El quinto tubo contenía otra ampolla de vidrio, pero estaba partida por la mitad, y vacía; en el sexto había un tubo de cartón grueso, dentro del que había un papel enrollado.
Era una carta escrita en papel barato, mecanografiada con una máquina manual antigua con cinta de tela descolorida.
Decía:
«Un regalito de un admirador. Rompe el cuello de vidrio y echa el líquido en una bebida. No tiene sabor, basta con agua. Una muerte segura para dos personas».
—No está fechada —señaló Donny, que volvió a enrollar la carta con las manos enguantadas—. Me pregunto cuándo la recibió Uda.
—Antes de la muerte de John Hall, supongo —dijo Abe—. Dispuso de tiempo para ocultarla; no lo hizo de cualquier manera, presa del pánico.
—¿Quién tiene una vieja máquina de escribir manual? —preguntó Tony.
—Nadie que conozcamos, y nunca la encontraremos —contestó Abe con seguridad—. Estará en posesión de alguien que no tiene nada que ver con el caso. —Irguió los hombros—. Voy a buscar a Carmine.
Carmine regresó con Abe para echar un vistazo al hallazgo.
—Bueno, es una prueba fehaciente —dijo— y serviría para argumentar el caso de la muerte de Emily Tunbull. ¿Quieres intentarlo?
—Si la ampolla entera contiene tetrodotoxina y la vacía también la contenía, creo que el fiscal de distrito querrá juzgar a Uda por el asesinato de Emily.
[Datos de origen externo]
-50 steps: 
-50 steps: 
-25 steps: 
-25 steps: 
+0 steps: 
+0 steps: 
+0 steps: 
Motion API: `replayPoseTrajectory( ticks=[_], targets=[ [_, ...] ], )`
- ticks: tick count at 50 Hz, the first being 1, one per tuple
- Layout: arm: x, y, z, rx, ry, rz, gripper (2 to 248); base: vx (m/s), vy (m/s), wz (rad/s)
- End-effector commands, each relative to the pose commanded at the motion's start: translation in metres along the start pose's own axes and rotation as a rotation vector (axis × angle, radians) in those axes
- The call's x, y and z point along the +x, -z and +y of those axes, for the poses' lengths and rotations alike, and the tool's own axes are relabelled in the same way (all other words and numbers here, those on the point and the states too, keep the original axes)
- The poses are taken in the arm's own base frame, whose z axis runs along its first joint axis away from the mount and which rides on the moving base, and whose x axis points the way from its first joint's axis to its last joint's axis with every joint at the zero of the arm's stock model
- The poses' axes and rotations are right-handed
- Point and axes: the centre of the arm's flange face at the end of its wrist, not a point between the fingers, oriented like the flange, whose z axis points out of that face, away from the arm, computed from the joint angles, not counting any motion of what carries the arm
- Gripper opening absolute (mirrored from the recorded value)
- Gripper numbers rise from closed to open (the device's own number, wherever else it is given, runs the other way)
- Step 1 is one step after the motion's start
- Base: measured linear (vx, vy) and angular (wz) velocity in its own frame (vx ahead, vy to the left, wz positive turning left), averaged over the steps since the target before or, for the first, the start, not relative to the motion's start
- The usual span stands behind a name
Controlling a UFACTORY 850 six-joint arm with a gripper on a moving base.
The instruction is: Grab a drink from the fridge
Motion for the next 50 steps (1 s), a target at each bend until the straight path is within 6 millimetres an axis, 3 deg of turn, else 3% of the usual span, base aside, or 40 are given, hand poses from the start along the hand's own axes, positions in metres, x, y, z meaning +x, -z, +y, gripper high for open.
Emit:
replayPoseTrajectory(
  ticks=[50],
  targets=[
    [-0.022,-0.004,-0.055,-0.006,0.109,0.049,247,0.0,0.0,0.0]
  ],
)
Conoces a Horrie mejor que yo, Carmine, pero esa es mi opinión.
—Tienes razón, Horrie querrá procesarla por Emily Tunbull, no por John Hall. Si la ampolla contiene una dosis oral, y apuesto a que es así, entonces el cargo correcto es el asesinato de Emily. —Carmine sonrió—. El único inconveniente es que la acusada debería ser Davina, no Uda.
—¡Cierto! —Abe lanzó una risa irónica—. Eso significa que nosotros estaremos trabajando para socavar las probabilidades de éxito de Horrie. No podemos permitir que se condene a la mujer equivocada.
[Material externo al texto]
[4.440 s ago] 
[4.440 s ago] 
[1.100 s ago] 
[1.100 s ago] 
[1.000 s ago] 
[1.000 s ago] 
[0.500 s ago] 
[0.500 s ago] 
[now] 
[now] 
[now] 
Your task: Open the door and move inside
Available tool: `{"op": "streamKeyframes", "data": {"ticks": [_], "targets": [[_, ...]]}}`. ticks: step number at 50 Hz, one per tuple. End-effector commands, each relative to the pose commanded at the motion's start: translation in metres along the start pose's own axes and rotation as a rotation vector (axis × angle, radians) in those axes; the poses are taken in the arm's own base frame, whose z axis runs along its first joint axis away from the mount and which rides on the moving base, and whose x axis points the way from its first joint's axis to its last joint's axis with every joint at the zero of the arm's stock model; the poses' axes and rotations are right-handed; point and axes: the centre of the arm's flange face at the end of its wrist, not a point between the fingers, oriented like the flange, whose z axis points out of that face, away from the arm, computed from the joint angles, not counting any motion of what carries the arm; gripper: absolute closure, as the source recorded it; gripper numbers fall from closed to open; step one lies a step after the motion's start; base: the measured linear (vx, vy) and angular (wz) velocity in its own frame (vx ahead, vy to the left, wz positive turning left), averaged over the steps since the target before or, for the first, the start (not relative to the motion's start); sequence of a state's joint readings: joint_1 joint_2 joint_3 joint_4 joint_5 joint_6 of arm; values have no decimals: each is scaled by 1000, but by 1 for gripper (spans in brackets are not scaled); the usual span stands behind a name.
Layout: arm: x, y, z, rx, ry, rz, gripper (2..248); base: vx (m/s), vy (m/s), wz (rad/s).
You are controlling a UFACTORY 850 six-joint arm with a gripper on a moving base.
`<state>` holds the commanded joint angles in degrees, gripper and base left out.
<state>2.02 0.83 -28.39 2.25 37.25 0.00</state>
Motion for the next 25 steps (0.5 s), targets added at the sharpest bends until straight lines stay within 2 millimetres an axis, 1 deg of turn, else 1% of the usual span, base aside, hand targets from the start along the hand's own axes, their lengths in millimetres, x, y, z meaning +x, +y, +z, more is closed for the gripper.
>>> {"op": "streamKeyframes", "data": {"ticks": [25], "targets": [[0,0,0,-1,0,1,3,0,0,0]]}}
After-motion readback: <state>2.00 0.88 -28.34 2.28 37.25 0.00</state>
—Lo que no entiendo —dijo Donny— es por qué Uda conservó pruebas. Por eso no creo que fuera Davina: es demasiado inteligente para ocultar pruebas en su propia casa, aunque fuera lo bastante estúpida para haberlas conservado. El local de Imaginexa habría sido más seguro. Bueno, ¿a qué viene todo este asunto tan complicado de los tubos de pintura? Una solución incolora podría haberse ocultado a la vista de todo el mundo.
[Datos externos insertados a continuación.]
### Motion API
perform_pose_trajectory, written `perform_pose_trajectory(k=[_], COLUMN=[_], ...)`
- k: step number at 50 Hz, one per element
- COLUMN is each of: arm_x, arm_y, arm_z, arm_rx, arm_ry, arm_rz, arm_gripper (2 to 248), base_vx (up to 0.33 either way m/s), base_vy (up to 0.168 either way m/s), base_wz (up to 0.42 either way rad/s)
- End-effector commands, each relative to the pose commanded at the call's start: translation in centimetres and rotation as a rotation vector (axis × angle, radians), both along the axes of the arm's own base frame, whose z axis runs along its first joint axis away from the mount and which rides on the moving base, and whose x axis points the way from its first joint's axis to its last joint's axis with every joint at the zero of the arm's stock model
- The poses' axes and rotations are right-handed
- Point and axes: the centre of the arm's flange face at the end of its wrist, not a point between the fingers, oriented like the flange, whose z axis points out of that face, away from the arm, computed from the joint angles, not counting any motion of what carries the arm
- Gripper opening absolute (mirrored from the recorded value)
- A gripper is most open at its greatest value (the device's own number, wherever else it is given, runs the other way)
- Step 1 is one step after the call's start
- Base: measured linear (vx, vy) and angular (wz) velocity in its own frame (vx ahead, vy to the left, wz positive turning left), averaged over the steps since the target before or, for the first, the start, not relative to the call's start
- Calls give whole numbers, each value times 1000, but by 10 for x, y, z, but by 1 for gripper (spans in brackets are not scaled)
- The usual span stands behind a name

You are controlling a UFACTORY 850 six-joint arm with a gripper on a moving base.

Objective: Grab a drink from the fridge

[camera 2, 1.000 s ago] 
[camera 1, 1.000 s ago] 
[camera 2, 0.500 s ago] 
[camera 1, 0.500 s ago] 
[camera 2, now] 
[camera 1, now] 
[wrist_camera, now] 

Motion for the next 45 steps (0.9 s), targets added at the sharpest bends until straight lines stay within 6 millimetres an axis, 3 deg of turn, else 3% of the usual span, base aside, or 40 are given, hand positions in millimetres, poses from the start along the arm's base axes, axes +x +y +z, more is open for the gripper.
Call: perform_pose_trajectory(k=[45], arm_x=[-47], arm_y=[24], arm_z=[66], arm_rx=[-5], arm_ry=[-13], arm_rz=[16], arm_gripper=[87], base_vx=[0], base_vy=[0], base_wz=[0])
—Eso implica que podría haberse sacado de la ampolla sin peligro —señaló Carmine— y no creo que ninguna de las dos mujeres tuviera la seguridad suficiente para hacerlo. No es su veneno. Habrían estado más cómodas con algún alcaloide vegetal. ¿Con esto? No.
—La solución indica que esta sustancia sigue surtiendo efecto después de disuelta —dijo Abe—. Aun así, nuestro cerebro no confió en que la disolvieran las mujeres, les envió la solución. No creo que tuviera un margen de tiempo en mente, estaba cubriéndose las espaldas, aguardando el momento en que las hermanas Savovich estuvieran tan apuradas como para plantearse cometer un asesinato.
—Estoy de acuerdo —convino Carmine.
Abe suspiró.
—Voy a detener a Uda por el homicidio de Emily. ¿Nos oponemos a que salga bajo fianza?
—¿Tú qué crees, Abe?
—Lo contrario. Pedimos que le fijen una fianza y dejamos caer que no nos preocupa que se cometan más asesinatos en casa de los Tunbull. La fianza debería fijarse en una cantidad razonable.
—Entonces la detenemos y la acusamos mañana por la mañana.